Debussy- from La Mer, Dialogue du vent et de la mer (Dialog between the wind and the ocean; approximate translation)
Grofe- from Grand Canyon Suite, Cloudburst

I think there are a few piano pieces about butterflies etc....


----------



## CdL (Aug 18, 2006)

Fantastic! Thank you so much. If you think of anymore please let me know, but that certainly gets me off to a good start.

Thanks again.


----------



## Mr Salek (Apr 11, 2006)

I remember doing the four Seasons and being asked what we thought was being portrayed. We also did Smetana's Vltava on the same basis in connection with our project on rivers as it encorporated all the major parts of it.


----------



## rojo (May 26, 2006)

Thought of another one- Rimsky-Korsakov`s Flight of the Bumblebee

How about scary music? Not sure what you could do with that, but there`s-

The Sorcerer`s Apprentice by Dukas
Night on Bald Mountain by Mussorgsky
Danse Macabre by Saint Saens

Maybe for Oct. 31st?


----------



## Mr Salek (Apr 11, 2006)

You could maybe show them Fantasia? That was one of the earliest musical experiences I had.


----------



## CdL (Aug 18, 2006)

Scary music around Halloween - they will love that. I shall certainly use the Four Seasons and link it to weather. I also thought of Swan Lake, The Nutcracker and Sleeping Beauty - Tchaikovsky.
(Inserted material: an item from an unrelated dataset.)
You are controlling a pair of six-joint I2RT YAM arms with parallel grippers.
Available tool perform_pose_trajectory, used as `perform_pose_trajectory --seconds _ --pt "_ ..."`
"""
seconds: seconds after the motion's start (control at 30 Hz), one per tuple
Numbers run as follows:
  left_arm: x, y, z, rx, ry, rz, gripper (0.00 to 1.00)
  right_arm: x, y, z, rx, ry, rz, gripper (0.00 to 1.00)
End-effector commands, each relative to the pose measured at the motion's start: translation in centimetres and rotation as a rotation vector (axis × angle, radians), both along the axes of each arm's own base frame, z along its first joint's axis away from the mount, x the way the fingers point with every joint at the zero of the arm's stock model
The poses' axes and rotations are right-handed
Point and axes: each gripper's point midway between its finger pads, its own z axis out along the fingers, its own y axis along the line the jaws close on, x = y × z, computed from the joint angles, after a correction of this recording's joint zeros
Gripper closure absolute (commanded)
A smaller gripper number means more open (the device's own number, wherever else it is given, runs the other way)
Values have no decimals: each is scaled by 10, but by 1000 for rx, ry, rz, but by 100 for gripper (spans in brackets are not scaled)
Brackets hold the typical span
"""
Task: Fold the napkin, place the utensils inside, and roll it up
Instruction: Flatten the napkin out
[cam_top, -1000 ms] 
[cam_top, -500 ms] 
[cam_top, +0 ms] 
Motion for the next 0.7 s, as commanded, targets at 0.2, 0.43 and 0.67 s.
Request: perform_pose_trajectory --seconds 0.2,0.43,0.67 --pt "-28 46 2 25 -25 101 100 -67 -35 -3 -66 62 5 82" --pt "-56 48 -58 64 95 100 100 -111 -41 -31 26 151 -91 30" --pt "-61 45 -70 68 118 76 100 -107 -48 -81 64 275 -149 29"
Thank you for all your superb ideas.


----------



## SchubertObsessive (Aug 15, 2006)

Peter and the Wolf, because the narrative and music are linked in a way that is accessible. And it's fun and vivid.

Bit obvious, sorry.


----------



## Mr Salek (Apr 11, 2006)

Ah yes, I did that too in primary school. We had a tape where it went through each instrument and what it represented. Good for learning the names and sounds of instruments.


----------



## rojo (May 26, 2006)

Just to say, I stumbled on a piano piece about butterflies as I had mentioned; it`s 'Papillons' by Robert Schumann.


----------



## rojo (May 26, 2006)

More piano music- Sergei Prokofieff- from Music For Children, op. 65-

No.7 Parade of the Grasshoppers


----------



## Celloman (Sep 30, 2006)

Scheherezade by Rimsky-Korsikoff. I wish I had heard that music as a kid. It has a certain magic to it that I'm sure children would love. You could read them the story of the One-Hundred-and-One Nights while they're listening to it.


----------



## CdL (Aug 18, 2006)

*Thank you*

Thank you all so much for your replies. The children are loving the music and learning lots,
Thank you


----------



## Hexameron (Oct 7, 2006)

I don't know if you would be interested in this kind of thing, but there's a website that promotes classical music education for children: http://www.classicsforkids.com/

It has an easy-to-understand musical dictionary, it has "radio" programs of shows that teach fun and substantial facts about each composer from Bach to Joplin. Under the games section, there's a composer game that involves listening to these "radio" shows after you select certain composers. I'm not embarrassed to admit that I listened to all of them and learned a thing or two... or twenty!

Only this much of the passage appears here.